Language Model
What it is: The AI engine that powers your agent’s thinking and communication.
How to choose:
- Default model: Best for most use cases - balanced performance and cost
- Advanced models: May offer improved reasoning but at higher cost
- Specialized models: Optimized for specific tasks like coding or creative writing
Tip: If you’re just getting started, stick with the default model. You can always upgrade later as your needs evolve.
Maximum Output Tokens
What it is: Override how much content an agent’s model can generate as part of its reasoning, decision making, and text generation.
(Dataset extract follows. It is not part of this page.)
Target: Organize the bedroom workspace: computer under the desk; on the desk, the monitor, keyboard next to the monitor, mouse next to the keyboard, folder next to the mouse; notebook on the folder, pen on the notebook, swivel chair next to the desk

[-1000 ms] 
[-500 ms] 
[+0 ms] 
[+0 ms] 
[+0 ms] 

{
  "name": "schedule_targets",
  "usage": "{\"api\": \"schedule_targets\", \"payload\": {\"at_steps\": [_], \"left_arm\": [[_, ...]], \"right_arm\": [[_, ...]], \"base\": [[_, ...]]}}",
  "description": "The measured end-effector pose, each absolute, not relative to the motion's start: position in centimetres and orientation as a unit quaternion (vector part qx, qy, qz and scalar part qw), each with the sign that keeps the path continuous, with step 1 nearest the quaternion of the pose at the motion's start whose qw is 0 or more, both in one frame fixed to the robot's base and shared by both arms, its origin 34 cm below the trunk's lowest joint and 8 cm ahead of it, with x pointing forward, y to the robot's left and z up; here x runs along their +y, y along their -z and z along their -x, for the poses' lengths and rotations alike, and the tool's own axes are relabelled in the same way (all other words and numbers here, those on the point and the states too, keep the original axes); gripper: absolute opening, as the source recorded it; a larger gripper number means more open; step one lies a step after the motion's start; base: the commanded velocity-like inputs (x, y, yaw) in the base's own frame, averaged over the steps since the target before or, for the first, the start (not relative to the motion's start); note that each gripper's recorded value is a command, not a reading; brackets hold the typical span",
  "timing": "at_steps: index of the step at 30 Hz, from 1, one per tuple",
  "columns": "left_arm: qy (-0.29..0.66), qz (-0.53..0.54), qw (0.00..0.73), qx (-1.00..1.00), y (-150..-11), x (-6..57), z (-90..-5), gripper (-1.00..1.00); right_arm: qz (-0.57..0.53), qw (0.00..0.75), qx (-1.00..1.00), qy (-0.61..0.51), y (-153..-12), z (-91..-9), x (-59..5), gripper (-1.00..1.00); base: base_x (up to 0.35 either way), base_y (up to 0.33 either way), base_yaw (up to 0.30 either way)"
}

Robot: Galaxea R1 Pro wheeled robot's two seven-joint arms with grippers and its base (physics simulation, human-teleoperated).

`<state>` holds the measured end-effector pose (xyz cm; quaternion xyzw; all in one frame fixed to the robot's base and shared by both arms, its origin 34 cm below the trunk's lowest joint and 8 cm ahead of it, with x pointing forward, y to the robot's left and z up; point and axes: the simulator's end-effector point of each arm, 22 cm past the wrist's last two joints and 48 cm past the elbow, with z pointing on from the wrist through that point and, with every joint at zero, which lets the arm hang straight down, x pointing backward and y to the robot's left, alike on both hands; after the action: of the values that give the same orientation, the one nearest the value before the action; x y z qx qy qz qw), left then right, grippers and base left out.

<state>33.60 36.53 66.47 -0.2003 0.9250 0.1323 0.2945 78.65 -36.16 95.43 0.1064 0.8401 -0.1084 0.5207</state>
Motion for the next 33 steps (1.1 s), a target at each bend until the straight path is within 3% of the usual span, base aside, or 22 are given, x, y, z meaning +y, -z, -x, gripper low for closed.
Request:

Explicitly setting a larger limit (8,000 or higher) may be required for agents performing complex tasks with many tools and large inputs.
How to configure:
- Lower limits: More concise responses, faster performance, lower cost
- Higher limits: More detailed responses, but may increase processing time
Adjust based on whether you need brief updates or comprehensive explanations from your agent.
Higher limits may incur more cost, and setting a value that exceeds the model’s limit may cause the agent to fail.
Temperature
What it is: A slider that controls how creative versus predictable your agent’s responses will be.
How to set it:
- Low (0-0.3): More focused, consistent responses - ideal for factual tasks, customer support, or data analysis
- Medium (0.4-0.7): Balanced creativity and precision - good for general conversation
- High (0.8-1.0): More varied, creative responses - better for brainstorming, storytelling, or generating diverse ideas
Example: A sales agent might use lower temperature for explaining product specs, but higher temperature when brainstorming marketing ideas.
Reasoning / Thinking
What it is: For supported models (OpenAI, Google, Anthropic), you can configure your models to use output tokens to ‘reason’. Decisions will be slower and cost more, but improves performance on complex problems. Ignored unless your selected agent model supports reasoning and you choose a consistent config, e.g. use OpenAI reasoning effort for OpenAI o-series models.
How to set it:
Using the ‘Provider’ dropdown, set this to match the model you’ve chosen for your Agent (OpenAI, Google, Anthropic)
- For OpenAI, you can then select ‘Reasoning Effort’. The default is Medium, and you can also select Low or High.
- For Google, you can enter a ‘Thinking Budget’, which can be set at any positive value to enable thinking
- For Anthropic, you can enter a ‘Thinking Budget’, which can be set at any value above 1024 to enable thinking
Fallback Model
What it is: A backup language model that automatically retries failed tasks when your primary model encounters errors or fails to respond. If your agent’s primary model fails to complete a task, the fallback model will automatically retry the task one time. If the fallback model also fails, the task will fail as usual and follow your configured error handling behavior.
When to use it:
- Using models that occasionally have reliability issues (e.g., Gemini)
- Running critical workflows where you need higher reliability
- You want to reduce task failures due to temporary LLM provider issues
How to configure it:
- Open your agent
- Click Advanced in the bottom-left of the agent builder
- In Advanced settings, go to the Language Model tab
- Under Fallback model, select a model to rerun failed tasks on
Best practice: Choose a fallback model from a different provider than your primary model. For example, if you’re using Gemini as your primary model, select an OpenAI model (like GPT-5) as your fallback. This eliminates the chance of another provider-specific error and maximizes reliability.